On 11/3/05, Martín Marqués <address@hidden> wrote:
I having trouble, maybe understanding, with sticky tags.
This is what I did:
We have a development with the main branch (HEAD) and a 1.2 branch which we
are about to close development on, and build a new
1.3 branch from HEAD. The
problem is that I added a new file in the 1.2 branch and updated it to the
HEAD with:
$ cvs up -r Branch_1_2 newfile
What this does is updat (switches to) BRANCH_1_2 which is not
what you want. You want to merge BRANCH_1_2 with the main
trunk. The -j option to cvs co/up will do a merge.
This should do the trick:
cvs co myModule (get the main trunk)
cvs up -j BRANCH_1_2 myModule
You'll see a bunch of messages and there should be a line that says:
A myModule/myfile
This means the file from BRANCH_1_2 has been added (A) to the destination branch (in your case the main trunk).

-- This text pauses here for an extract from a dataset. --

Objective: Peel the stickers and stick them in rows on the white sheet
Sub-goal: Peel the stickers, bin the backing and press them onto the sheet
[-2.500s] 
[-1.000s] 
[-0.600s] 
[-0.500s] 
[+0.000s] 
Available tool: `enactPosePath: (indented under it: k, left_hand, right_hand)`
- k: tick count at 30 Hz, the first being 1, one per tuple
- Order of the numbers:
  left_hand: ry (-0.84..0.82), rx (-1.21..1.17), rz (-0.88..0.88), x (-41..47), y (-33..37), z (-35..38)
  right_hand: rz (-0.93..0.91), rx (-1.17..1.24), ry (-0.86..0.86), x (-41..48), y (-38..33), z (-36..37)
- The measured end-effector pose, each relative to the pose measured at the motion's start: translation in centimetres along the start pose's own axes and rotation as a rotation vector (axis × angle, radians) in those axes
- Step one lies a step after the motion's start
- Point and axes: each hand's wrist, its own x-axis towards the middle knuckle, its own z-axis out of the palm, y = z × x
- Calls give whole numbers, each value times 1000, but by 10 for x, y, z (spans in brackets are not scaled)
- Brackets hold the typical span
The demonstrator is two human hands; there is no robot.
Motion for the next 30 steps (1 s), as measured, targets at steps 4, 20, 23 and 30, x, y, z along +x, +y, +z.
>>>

Note: you can not check in changes from a sandbox that has a sticky
tag. This includes the HEAD sticky tag. If you have checked
out from HEAD, you'll have to clear the sticky tag with 'cvs up -A' or
(as in my example above) check out a fresh copy without specifying the
HEAD tag.
--Russ
The problem is that it gets a sticky tag of Branch_1_2 and I can't get rid of
it. If I use -A in the update it eliminates the file, which is not what I
want.
Any ideas?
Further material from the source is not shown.